◆ **Assigned task**
Copy each line from the records below in which the word "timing" is found.

◆ **Records for processing**
--- --- ---

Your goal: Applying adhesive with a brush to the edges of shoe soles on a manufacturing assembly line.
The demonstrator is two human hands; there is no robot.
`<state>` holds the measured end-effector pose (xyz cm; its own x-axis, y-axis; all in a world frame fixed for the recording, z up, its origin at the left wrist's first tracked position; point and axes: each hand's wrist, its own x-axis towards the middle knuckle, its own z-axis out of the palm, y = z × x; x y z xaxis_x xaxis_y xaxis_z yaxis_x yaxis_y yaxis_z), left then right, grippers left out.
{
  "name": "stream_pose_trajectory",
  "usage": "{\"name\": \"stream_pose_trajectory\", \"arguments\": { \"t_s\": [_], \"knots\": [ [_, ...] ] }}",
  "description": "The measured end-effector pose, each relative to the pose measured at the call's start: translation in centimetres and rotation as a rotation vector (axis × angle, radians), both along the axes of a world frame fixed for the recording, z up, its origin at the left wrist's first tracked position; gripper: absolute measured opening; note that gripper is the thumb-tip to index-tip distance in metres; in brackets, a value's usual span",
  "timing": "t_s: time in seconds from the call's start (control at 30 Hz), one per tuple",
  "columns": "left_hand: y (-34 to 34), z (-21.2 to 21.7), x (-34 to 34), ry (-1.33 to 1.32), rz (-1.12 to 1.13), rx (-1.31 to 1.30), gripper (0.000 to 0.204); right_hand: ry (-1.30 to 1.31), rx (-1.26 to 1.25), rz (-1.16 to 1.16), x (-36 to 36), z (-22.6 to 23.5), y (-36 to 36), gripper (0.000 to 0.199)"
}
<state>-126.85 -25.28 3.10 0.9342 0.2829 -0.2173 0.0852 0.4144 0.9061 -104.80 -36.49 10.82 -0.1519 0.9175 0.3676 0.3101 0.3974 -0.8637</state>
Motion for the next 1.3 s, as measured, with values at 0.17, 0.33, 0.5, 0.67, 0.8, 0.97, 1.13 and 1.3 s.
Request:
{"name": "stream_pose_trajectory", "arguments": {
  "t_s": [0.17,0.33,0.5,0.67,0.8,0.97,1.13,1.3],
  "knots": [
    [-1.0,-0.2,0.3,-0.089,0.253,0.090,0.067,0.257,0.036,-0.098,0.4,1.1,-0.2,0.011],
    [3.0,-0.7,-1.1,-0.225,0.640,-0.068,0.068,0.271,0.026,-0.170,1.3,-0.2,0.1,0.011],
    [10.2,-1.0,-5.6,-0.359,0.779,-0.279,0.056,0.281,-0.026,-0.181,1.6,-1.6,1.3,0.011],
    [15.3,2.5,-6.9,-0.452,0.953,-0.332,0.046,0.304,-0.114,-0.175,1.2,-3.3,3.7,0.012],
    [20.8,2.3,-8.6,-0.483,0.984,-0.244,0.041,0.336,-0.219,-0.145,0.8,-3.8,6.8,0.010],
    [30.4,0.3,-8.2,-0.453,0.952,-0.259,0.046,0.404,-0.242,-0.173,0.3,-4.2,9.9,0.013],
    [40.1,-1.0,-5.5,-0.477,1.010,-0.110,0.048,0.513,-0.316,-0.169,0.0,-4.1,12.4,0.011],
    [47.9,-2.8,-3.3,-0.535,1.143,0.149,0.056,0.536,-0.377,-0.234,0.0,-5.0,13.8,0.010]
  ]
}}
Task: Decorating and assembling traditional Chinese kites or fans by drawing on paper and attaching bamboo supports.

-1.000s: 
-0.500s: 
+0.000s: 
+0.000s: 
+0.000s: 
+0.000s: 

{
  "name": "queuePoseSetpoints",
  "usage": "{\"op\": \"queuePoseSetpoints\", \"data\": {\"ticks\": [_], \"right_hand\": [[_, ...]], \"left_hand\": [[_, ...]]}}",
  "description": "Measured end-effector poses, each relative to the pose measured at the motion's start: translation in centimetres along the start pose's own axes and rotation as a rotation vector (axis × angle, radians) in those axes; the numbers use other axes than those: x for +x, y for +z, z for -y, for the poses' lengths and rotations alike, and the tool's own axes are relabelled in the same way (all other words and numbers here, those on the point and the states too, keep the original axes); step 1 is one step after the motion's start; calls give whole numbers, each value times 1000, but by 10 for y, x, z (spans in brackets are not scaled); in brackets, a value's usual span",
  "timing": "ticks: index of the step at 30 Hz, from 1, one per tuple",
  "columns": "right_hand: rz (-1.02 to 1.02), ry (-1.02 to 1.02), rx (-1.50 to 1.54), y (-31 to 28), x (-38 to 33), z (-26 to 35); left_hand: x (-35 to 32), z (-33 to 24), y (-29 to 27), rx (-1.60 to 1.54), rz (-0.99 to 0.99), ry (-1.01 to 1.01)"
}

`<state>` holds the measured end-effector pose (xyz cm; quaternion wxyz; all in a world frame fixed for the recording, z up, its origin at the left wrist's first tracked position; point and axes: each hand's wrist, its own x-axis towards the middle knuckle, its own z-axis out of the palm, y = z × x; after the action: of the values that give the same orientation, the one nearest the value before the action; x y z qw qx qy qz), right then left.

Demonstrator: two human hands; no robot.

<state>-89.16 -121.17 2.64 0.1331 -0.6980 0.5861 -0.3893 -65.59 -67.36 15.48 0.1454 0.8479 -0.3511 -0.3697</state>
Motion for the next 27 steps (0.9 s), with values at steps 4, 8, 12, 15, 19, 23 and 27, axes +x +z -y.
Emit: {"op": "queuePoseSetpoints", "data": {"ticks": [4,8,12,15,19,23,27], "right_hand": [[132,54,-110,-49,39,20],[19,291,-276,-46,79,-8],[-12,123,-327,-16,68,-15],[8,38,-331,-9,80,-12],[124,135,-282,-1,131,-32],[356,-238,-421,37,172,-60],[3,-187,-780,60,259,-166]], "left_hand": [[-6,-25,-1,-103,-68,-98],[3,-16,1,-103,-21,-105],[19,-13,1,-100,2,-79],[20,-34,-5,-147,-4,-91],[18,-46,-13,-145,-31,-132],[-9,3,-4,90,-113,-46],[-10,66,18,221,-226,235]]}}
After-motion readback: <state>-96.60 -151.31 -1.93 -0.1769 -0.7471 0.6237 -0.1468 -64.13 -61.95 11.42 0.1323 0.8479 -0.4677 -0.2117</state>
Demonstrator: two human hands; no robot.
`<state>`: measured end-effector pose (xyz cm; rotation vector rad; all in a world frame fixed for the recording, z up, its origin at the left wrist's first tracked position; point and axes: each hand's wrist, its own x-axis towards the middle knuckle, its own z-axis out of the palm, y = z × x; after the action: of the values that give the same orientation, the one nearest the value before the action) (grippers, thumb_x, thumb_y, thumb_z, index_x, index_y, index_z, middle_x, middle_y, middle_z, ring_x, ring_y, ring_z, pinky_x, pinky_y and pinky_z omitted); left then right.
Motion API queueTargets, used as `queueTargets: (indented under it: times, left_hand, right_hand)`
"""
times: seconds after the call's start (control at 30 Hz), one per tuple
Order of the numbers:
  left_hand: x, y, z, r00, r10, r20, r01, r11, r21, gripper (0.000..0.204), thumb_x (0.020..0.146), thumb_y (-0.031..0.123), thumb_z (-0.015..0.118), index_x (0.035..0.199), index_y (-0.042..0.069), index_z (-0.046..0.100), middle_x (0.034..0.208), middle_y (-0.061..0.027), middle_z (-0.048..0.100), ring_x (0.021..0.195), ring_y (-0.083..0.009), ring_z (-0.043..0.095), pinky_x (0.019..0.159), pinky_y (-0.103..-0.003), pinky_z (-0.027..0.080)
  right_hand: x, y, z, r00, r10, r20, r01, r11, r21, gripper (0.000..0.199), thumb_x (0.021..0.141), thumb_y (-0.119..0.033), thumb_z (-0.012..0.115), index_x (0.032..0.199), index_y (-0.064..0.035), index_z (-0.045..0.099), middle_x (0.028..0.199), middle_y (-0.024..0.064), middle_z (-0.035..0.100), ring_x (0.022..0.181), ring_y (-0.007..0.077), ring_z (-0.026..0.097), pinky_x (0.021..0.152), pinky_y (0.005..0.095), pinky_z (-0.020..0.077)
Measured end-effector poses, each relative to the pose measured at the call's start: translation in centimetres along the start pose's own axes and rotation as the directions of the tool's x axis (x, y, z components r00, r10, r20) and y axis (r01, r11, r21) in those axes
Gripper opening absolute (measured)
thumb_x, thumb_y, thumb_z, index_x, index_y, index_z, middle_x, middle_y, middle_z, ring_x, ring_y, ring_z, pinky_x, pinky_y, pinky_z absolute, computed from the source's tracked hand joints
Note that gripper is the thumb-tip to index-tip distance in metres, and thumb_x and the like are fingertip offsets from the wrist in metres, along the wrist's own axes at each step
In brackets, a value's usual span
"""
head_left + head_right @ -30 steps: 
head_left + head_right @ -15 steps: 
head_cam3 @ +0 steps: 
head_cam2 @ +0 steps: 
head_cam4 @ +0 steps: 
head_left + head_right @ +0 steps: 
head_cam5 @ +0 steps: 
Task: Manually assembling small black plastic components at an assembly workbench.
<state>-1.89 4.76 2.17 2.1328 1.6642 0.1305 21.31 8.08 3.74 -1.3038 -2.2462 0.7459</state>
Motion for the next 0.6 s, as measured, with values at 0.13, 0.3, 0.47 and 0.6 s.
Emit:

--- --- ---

◆ **Solution below**
  "timing": "t_s: time in seconds from the call's start (control at 30 Hz), one per tuple",
  "timing": "ticks: index of the step at 30 Hz, from 1, one per tuple",

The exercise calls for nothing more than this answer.